Charlotte Dujardin on Emma Blundell’s MSJ Top Secret. a four-year-old mare (Totilas x Dacaprio). Photo Courtesy of Risto Aaltonen

June 24, 2015

By KENNETH J. BRADDICK

When Charlotte Dujardin went to Denmark for a riding clinic last year most of the fans who packed the stadium had only ever seen her ride the “amazing” Valegro and thought of her only as the rider of a trained horse.

But after riding a couple of dozen young horses–some of them, well, misbehaving as youngsters will–the double Olympic gold medalist who turns 30 years old before the next European Championships in Aachen, Germany in August believes she “shut up a lot of people” who thought she was “a one-trick person.”

Now, Charlotte is in a partnership with Emma Blundell, more than a year younger but as determined to succeed as a breeder of mares with excellent dressage bloodlines that most of all are rideable as Charlotte has proven herself as a trainer and competitor at the top of the sport.

Charlotte showed she could train horses when she took Fernandez, a Westfalen gelding, to Grand Prix before selling the horse for another rider to make the Norwegian team at the 2013 European Championships while Charlotte focused on Valegro.

The career Valegro has been historic–the first ever medals for Great Britain in dressage in a century of Olympic competition, the first ever British World Cup champion and the holder of all three Grand Prix score records in addition to World Games and European medals of assorted colors. Charlotte is looking beyond the Olympics in Rio de Janeiro in 2016 and the retirement of  the KWPN gelding now aged 13.

Charlotte Dujardin and Florentina
Charlotte Dujardin and Florentina

Looking to the future, she bought the gray mare Florentina as a two-year-old at auction for herself. The mare, now five, has been competed successfully by Charlotte. As a result of the partnership with Emma, “Flora” was sent up to Mount St. John for an embryo transfer.

 

“It’s amazing how many people think I’ve been offered thousands of horses to ride,” Charlotte told dressage-news.com in a recent interview about the partnership with Emma Blundell’s Mount St.
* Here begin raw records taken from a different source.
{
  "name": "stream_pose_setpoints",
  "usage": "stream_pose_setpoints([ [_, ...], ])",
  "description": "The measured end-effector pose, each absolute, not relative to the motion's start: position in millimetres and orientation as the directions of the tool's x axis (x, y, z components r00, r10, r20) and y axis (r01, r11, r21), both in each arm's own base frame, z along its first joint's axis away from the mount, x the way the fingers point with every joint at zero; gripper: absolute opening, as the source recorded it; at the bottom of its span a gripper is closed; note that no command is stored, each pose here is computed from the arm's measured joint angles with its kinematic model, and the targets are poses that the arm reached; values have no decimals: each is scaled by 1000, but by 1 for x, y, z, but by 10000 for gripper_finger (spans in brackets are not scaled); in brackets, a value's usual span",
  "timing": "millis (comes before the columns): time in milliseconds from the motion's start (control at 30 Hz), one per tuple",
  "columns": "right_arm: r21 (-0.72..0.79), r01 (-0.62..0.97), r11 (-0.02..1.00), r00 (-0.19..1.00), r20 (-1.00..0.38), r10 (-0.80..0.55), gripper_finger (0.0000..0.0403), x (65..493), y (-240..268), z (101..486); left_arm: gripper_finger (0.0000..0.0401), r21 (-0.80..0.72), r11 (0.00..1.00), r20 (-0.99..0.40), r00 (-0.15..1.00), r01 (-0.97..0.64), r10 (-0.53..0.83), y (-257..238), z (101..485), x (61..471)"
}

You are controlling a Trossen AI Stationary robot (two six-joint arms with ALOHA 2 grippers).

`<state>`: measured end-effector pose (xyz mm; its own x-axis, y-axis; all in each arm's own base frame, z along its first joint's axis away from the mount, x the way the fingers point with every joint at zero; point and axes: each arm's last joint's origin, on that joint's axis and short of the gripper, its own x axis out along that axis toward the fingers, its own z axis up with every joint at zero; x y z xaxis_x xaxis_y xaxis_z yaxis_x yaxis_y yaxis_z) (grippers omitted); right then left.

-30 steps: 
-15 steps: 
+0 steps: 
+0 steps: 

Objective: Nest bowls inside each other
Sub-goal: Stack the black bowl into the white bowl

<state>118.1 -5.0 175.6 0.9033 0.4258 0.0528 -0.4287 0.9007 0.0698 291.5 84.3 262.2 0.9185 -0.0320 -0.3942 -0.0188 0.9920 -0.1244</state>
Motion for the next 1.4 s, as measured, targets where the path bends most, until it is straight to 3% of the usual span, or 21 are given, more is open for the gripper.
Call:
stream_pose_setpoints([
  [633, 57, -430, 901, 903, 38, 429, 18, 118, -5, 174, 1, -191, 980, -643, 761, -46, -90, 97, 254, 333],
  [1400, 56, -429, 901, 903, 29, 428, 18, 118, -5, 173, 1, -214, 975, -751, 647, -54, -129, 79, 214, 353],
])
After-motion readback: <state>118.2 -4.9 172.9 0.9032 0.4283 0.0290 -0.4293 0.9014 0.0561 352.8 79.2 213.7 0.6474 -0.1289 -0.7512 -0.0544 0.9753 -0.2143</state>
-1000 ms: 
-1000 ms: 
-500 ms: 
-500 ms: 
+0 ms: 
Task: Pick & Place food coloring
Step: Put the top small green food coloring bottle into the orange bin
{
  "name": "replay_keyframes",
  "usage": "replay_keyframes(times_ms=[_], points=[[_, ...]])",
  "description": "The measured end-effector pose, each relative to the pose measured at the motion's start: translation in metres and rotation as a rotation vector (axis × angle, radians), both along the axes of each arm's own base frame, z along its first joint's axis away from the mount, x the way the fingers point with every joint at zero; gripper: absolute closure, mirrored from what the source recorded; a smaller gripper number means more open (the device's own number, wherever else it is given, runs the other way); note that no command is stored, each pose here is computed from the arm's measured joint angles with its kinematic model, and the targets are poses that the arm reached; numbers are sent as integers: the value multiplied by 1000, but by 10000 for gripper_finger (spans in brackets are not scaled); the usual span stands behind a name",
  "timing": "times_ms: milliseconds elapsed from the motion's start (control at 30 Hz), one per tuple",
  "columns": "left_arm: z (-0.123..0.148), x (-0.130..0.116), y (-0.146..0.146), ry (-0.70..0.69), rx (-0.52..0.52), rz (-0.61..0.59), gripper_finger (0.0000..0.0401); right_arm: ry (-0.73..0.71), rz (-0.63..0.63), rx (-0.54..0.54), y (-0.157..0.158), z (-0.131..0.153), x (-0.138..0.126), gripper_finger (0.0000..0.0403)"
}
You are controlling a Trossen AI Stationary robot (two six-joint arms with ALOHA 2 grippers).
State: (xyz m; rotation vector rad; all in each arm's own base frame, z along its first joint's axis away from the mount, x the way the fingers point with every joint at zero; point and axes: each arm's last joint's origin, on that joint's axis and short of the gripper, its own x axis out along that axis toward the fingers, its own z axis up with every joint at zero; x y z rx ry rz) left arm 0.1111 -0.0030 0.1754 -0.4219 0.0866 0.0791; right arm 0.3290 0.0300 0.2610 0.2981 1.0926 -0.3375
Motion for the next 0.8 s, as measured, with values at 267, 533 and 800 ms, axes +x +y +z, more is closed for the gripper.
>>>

John breeding operation.

“That hasn’t been the case. I haven’t been offered horses left, right and center. It’s a very tough world from a rider’s point of view. It’s a lot of hard work, a very expensive sport. You have to have the right partnership, the right relationship with the person to work with.

“Now having Emma behind me as an owner is really, really exciting for me as a rider, to have someone supportive behind me supplying me with fantastic horses.”

Mount St. John Freestyle, the first dressage foal bought by Emma from the Verden Elite Auction, made her first outing with Charlotte only weeks into their new partnership, the pair logging a victory with a mark of 8.26.

She also competed Top Secret, nicknamed “Rosie,” Mount St. John’s first homebred at the four-year-old’s first show, winning on a result of 8.42.

The competition would have been good preparation for Freestyle to be ridden by Charlotte at the World Young Horse Championships in Verden, Germany the first week of August but the European Championships scheduled to start just days later required Charlotte to focus on Valegro.

With the young horse classes being extended in 2016 to seven year olds from the current lineup of five and six year old horses, Emma hopes Charlotte will be able to ride Freestyle in the world championships then.

Mount St. John Freestyle being ridden by Charlotte Dujardin.
Mount St. John Freestyle being ridden by Charlotte Dujardin. Photo © Jo Prestwich

Charlotte is a highly successful and popular as a clinician around the world, something she loves to do.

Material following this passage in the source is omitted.